Framed poster titled "The 5 Commandments for the Knowledge Manager" showing principles with icons. It hangs on a beige wall, near plants.

As with everything else, knowledge management also has obstacles and traps that a knowledge manager in an organization can fall into when building a knowledge management strategy for their organization. Below are five common mistakes that are recommended to know, identify, and understand how to avoid making. The tip presented below is based on an article written in Destination CRM, and its purpose is not to innovate but to refresh and sharpen the 5 commandments that should hang on the wall of every knowledge manager's office.


1. Ready - Set - Aim

Description of the mistake: This is the most critical mistake that knowledge managers tend to make. Knowledge management will lead nowhere when trying to implement a knowledge management plan where knowledge management itself is the goal (i.e., why manage knowledge? To improve accessibility in general; there is no clear focus). As we've noted many times, knowledge management is not an end in itself but rather a means to achieve organizational goals. Knowledge management is centered on real business problems that have a direct impact on the organization's bottom line.


Symptom of the mistake: Employees don't use knowledge management solutions; there's no practical inspiration in the outputs that knowledge management presents, and the outputs cannot be implemented in a way that advances the organization.


The solution: Knowledge management strategy and solutions must be built in the context of a business problem or organizational goal, define criteria for the optimal solution, and identify the most appropriate technology. The questions that need to be asked by the knowledge manager: What are the business problems? Can they be influenced through knowledge management? If so, what will be the benefit to the organization? What is the right technology that will provide added value to employees and the organization?


2. Build It and the Employees Will Come

Description of the mistake: A smart knowledge manager will never underestimate the importance of an integrated implementation approach for a knowledge management solution in the organization among employees. The work is not done just by installing the solution on the computer. The real value is in usage. What's the benefit of a good solution if no one uses it?


Symptom of the mistake: The technology is so advanced that they think it's sufficient to attract employees; alternatively, the project is driven by the organizational IT department alone, which focuses on its strengths.

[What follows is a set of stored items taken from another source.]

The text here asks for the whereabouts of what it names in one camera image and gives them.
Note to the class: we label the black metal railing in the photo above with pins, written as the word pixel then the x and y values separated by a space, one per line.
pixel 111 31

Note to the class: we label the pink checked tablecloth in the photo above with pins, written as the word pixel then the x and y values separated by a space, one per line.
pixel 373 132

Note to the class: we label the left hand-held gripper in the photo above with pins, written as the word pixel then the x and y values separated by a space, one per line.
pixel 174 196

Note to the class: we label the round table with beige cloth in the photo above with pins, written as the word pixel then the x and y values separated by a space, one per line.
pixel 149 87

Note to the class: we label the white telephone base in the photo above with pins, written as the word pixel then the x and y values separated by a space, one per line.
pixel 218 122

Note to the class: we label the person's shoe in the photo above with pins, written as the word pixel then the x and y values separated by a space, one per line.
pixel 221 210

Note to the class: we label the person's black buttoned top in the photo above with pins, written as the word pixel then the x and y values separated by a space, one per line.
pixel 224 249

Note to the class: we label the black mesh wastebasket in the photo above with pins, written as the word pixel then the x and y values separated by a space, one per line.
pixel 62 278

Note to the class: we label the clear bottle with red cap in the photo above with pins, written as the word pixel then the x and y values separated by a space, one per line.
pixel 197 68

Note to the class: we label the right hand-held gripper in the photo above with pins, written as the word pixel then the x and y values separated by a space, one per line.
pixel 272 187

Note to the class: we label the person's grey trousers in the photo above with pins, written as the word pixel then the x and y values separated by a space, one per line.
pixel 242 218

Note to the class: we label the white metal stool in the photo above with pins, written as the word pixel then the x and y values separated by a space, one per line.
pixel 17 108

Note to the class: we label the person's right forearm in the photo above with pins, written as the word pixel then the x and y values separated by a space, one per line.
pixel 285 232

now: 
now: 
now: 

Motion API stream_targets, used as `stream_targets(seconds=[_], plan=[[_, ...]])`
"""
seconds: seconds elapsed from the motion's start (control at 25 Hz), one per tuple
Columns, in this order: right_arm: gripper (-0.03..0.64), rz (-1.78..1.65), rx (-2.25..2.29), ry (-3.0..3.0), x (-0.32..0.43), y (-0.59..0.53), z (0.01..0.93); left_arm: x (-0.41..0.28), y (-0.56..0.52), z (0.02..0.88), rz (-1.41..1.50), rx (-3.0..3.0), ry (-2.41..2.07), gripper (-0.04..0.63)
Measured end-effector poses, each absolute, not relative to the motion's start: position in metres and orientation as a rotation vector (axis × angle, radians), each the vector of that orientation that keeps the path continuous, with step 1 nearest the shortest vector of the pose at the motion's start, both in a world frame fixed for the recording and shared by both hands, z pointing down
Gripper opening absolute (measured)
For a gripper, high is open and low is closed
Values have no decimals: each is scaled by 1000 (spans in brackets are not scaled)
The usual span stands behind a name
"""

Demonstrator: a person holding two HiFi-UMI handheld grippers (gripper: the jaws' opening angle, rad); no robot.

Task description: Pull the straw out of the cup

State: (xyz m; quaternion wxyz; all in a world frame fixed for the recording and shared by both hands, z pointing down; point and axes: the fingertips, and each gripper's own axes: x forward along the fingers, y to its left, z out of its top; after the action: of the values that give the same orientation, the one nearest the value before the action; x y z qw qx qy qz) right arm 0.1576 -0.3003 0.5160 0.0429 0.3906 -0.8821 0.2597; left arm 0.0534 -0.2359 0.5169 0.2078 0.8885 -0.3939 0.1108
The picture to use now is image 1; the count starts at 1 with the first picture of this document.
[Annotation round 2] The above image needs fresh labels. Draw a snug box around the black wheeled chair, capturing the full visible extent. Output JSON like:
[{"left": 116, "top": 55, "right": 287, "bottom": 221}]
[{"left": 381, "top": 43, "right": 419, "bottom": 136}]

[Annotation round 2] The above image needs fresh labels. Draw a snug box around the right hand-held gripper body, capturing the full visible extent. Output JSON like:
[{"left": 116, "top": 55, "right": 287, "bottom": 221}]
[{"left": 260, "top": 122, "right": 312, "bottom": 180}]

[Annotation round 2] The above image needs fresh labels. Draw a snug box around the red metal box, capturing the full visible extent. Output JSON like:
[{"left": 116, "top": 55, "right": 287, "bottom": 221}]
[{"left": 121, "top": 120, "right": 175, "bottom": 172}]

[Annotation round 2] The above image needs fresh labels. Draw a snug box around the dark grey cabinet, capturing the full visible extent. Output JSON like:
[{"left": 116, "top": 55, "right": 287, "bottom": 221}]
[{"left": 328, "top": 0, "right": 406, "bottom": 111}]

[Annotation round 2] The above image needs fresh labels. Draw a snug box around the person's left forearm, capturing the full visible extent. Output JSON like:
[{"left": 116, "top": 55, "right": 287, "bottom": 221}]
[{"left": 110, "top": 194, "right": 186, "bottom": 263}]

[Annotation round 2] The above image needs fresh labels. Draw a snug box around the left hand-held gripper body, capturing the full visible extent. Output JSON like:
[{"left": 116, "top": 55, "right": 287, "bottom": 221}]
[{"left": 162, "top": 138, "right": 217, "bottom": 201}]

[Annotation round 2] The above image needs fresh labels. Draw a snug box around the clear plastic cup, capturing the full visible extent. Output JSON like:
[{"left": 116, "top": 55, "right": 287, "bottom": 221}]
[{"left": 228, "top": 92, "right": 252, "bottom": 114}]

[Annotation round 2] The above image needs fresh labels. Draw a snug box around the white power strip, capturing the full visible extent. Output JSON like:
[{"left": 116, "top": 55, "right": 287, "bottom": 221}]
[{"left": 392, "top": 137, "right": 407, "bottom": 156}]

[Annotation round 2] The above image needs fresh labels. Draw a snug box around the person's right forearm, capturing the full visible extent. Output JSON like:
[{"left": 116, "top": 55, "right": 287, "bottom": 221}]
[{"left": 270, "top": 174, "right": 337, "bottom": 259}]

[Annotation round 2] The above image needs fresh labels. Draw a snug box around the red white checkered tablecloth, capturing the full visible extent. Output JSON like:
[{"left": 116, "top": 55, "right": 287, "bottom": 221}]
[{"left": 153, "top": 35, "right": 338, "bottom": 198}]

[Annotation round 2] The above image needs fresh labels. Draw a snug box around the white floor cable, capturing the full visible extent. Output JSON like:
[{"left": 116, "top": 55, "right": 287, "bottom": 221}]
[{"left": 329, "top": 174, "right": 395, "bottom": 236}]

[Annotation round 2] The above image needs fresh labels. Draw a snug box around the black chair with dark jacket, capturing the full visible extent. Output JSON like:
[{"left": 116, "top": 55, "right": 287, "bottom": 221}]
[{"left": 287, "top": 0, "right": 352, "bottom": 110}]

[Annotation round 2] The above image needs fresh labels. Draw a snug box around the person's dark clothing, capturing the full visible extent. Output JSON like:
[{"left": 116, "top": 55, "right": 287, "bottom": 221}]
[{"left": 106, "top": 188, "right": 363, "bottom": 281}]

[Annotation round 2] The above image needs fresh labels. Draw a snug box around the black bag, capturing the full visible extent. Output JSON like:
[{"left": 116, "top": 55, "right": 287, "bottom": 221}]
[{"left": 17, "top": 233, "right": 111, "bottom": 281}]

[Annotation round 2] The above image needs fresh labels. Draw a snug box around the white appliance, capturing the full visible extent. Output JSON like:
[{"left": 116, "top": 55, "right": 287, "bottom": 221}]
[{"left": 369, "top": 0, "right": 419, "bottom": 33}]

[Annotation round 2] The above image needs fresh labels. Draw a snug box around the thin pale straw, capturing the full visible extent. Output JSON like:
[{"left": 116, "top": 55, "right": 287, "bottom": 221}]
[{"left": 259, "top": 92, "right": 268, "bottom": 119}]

The solution: Choose user-friendly technology and build a methodology for marketing and implementing the solution. Both internal organizational marketing of the solution that raises awareness of the added value and benefit that can be derived from using the solution, and providing credibility to users. The implementation must be active in several critical areas to attract the rest.


3. People = Documents

Description of the mistake: If you examine yourselves how much knowledge and experience you have and how much of it is stored in documents, you'll find that only part of the knowledge is documented in the form of documents; furthermore, documents describe a specific context and time and one must know how to wisely utilize the knowledge existing in them as a basis and not as a substitute for thinking. Despite this, knowledge managers often view document repositories as the magic bullet that will solve their knowledge management problems.


Symptom of the mistake: Initially, the usage level might be high, but it will fade once employees don't receive added value from using the system.


The solution: Identify a typical problem that an employee might face, and that knowledge management is supposed to solve. Then ask a simple question: Will the solution be found in a document, or does the employee need to find a professional expert in the field who will help them find the solution? If the answer is the latter, there's a need for a solution that manages "knowledge owners," such as a knowledge community. If an organization has an extensive accumulated knowledge base in its documents ("documented knowledge"), it's recommended to manage the knowledge itself, while providing complementary means for its intelligent use.


4. The Big Bang Approach

Description of the mistake: Today, more than ever, companies focus on reducing risk in stock value and in the bottom line of performance. Grandiose knowledge management projects that require more than 9 months to implement and achieve business value are considered high-risk and often end up as candidates for having no solution.


Symptom of the mistake: Projects that take more than 9 months to implement and two years to show significant business value, and during that time, businesses change, the market changes, and employees change. In response, the project changes accordingly while wasting time, money, and human resources. Often, it doesn't even reach completion...


The solution: Divide the project into defined phases while choosing a focused group for a pilot. So that at the end of each phase, lessons are learned, necessary adjustments are made, and added value is measured before expanding the project to a larger group. This way it will be possible to reduce risk and show marketing results that will tempt and convince them to continue forward.


5. Sinking in the Quicksand of the Supply Side

Description of the mistake: There's a tendency for large organizations to assess what knowledge sources exist in the company and choose the knowledge management solution that will allow employees to access these sources. An approach based on supply as opposed to a demand-based approach. This stems from the overflow of knowledge and "why not utilize this knowledge and share it?"


Symptom of the mistake: A small percentage of usage of the offered knowledge.


The solution: Always think from the side of the receiver, the requester, and not from the side of the provider. Both regarding the essence of the knowledge, and even more so regarding the method of organizing and presenting it to the user.


And despite everything sounding trivial, stop and think for a moment: how many times have we all fallen into one of these traps...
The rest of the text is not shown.